John Barrett, pesquisador de política pública da Universidade Suffolk, em Boston, vê problemas práticos com
os impostos do pecado. Ele argumenta que resolvem problemas fiscais apenas no curto prazo, pois no longo prazo
fumantes se esquivam da taxação comprando cigarros em estados com impostos mais baixos, pela internet ou no
mercado negro.

Jonathan Gruber tinha dúvidas éticas e pragmáticas sobre os impostos do pecado quando trabalhava no
Departamento do Tesouro. Mas mudou de idéia quando voltou à vida acadêmica no Instituto de Tecnologia de
Massachusetts (MIT).
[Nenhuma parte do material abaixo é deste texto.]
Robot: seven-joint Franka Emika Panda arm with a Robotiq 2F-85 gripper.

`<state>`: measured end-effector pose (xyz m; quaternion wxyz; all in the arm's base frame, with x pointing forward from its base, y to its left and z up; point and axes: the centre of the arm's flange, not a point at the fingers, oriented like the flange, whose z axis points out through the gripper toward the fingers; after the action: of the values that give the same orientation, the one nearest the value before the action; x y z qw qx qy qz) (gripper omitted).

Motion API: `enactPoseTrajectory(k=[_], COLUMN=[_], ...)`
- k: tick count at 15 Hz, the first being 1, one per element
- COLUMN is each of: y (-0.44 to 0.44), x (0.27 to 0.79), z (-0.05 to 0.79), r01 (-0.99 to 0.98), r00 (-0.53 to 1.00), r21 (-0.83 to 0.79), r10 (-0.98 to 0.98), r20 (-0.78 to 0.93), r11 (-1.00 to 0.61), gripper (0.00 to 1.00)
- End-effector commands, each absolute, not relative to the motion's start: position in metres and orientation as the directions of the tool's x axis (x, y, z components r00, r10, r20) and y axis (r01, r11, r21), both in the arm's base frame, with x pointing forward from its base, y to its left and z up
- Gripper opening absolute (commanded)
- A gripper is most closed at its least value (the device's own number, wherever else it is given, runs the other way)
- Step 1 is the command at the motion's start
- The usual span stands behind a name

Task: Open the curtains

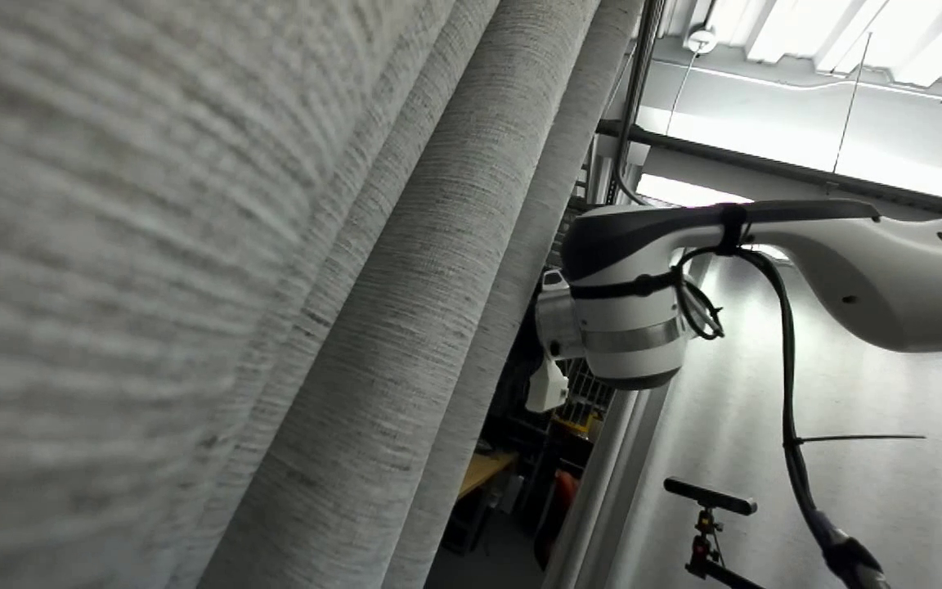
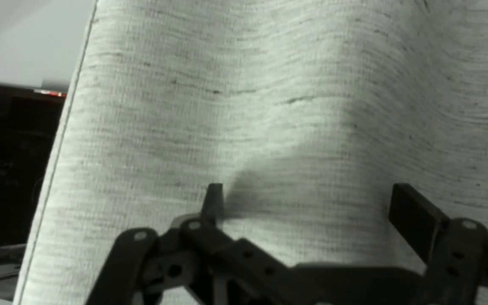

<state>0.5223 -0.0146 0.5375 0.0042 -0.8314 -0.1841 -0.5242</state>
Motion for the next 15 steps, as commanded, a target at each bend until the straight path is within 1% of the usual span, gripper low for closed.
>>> enactPoseTrajectory(k=[1, 2, 3, 8, 11, 12, 15], y=[-0.013, -0.012, -0.012, -0.026, -0.044, -0.052, -0.070], x=[0.538, 0.539, 0.541, 0.548, 0.555, 0.557, 0.560], z=[0.536, 0.538, 0.539, 0.532, 0.521, 0.517, 0.508], r01=[0.280, 0.279, 0.270, 0.254, 0.252, 0.246, 0.209], r00=[0.291, 0.280, 0.271, 0.267, 0.285, 0.296, 0.318], r21=[0.194, 0.193, 0.197, 0.188, 0.184, 0.182, 0.185], r10=[0.275, 0.272, 0.271, 0.256, 0.255, 0.252, 0.246], r20=[0.916, 0.921, 0.924, 0.929, 0.924, 0.921, 0.916], r11=[-0.940, -0.941, -0.942, -0.949, -0.950, -0.952, -0.960], gripper=[0.85, 0.74, 0.65, 0.25, 0.03, 0.00, 0.00])
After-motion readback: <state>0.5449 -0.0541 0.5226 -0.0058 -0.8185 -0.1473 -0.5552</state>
Em seu estudo, ele e o colega Sendhil Mullainathan concluíram que esses impostos não são tão
regressivos como se imagina porque os pobres tendem a largar ou reduzir o consumo de cigarro quando o preço
aumenta.

O imposto, na verdade, é o dissuasivo mais eficaz para os fumantes que sonham em abandonar o vício mas
não conseguem. Um aumento de 10% no preço resulta numa queda de 5% no consumo. A arma é tão eficiente que
um dia os políticos podem precisar de outro pecado para taxar.

Caio Blinder, da EXAME, em 06/05/2002.